ASSIGNED TASK:
The required output is an exact restatement of the lines, starting with the one that contains "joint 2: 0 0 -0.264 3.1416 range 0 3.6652" and finishing with the last line of the listing. It contains no pictures.

· · · · · · ·

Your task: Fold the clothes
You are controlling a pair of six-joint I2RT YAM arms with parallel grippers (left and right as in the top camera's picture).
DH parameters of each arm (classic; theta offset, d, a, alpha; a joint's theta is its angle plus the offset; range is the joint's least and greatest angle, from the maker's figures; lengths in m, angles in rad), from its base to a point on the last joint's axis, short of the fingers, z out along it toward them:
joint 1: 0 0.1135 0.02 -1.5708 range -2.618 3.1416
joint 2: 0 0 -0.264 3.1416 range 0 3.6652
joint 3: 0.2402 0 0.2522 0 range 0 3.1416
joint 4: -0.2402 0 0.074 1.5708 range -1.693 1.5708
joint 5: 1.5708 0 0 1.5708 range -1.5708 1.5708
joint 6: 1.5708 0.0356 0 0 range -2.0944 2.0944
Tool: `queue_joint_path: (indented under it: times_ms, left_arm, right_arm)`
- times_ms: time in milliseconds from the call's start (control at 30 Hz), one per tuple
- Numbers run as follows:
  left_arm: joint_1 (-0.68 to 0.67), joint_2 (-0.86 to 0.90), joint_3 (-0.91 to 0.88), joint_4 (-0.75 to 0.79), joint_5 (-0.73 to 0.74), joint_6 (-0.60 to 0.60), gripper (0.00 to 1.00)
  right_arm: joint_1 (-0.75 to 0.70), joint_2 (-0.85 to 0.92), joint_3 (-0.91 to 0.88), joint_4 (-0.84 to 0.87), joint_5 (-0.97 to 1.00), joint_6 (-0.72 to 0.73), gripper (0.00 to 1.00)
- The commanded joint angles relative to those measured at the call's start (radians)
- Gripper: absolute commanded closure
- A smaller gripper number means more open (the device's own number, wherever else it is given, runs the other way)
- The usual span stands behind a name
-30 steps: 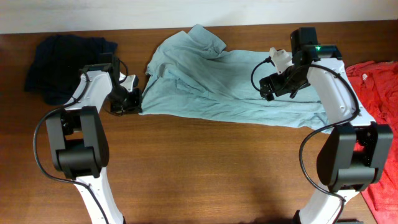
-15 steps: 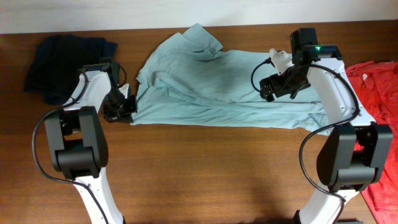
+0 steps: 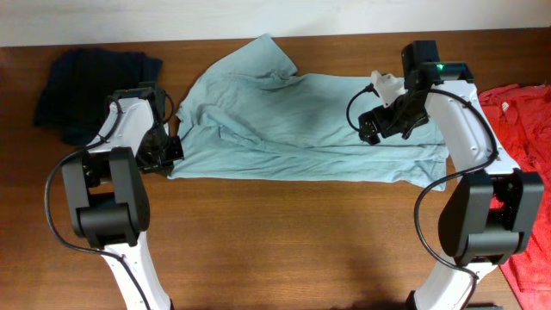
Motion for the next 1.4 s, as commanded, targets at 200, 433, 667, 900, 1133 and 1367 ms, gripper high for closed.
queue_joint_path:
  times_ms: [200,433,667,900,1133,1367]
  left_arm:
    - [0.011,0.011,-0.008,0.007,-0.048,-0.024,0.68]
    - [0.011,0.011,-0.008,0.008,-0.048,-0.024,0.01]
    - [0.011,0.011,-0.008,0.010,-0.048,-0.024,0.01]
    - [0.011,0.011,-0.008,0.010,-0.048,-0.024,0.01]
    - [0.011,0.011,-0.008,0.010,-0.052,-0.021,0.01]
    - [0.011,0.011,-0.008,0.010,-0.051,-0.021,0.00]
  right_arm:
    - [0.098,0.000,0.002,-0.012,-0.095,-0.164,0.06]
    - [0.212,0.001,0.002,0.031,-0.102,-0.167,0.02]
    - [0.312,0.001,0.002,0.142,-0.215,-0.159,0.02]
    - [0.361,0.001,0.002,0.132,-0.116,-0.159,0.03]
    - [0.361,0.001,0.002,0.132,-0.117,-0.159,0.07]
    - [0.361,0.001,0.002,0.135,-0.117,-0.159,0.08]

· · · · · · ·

ANSWER TO THIS TASK:
joint 2: 0 0 -0.264 3.1416 range 0 3.6652
joint 3: 0.2402 0 0.2522 0 range 0 3.1416
joint 4: -0.2402 0 0.074 1.5708 range -1.693 1.5708
joint 5: 1.5708 0 0 1.5708 range -1.5708 1.5708
joint 6: 1.5708 0.0356 0 0 range -2.0944 2.0944
Tool: `queue_joint_path: (indented under it: times_ms, left_arm, right_arm)`
- times_ms: time in milliseconds from the call's start (control at 30 Hz), one per tuple
- Numbers run as follows:
  left_arm: joint_1 (-0.68 to 0.67), joint_2 (-0.86 to 0.90), joint_3 (-0.91 to 0.88), joint_4 (-0.75 to 0.79), joint_5 (-0.73 to 0.74), joint_6 (-0.60 to 0.60), gripper (0.00 to 1.00)
  right_arm: joint_1 (-0.75 to 0.70), joint_2 (-0.85 to 0.92), joint_3 (-0.91 to 0.88), joint_4 (-0.84 to 0.87), joint_5 (-0.97 to 1.00), joint_6 (-0.72 to 0.73), gripper (0.00 to 1.00)
- The commanded joint angles relative to those measured at the call's start (radians)
- Gripper: absolute commanded closure
- A smaller gripper number means more open (the device's own number, wherever else it is given, runs the other way)
- The usual span stands behind a name
-30 steps: 
-15 steps: 
+0 steps: 
Motion for the next 1.4 s, as commanded, targets at 200, 433, 667, 900, 1133 and 1367 ms, gripper high for closed.
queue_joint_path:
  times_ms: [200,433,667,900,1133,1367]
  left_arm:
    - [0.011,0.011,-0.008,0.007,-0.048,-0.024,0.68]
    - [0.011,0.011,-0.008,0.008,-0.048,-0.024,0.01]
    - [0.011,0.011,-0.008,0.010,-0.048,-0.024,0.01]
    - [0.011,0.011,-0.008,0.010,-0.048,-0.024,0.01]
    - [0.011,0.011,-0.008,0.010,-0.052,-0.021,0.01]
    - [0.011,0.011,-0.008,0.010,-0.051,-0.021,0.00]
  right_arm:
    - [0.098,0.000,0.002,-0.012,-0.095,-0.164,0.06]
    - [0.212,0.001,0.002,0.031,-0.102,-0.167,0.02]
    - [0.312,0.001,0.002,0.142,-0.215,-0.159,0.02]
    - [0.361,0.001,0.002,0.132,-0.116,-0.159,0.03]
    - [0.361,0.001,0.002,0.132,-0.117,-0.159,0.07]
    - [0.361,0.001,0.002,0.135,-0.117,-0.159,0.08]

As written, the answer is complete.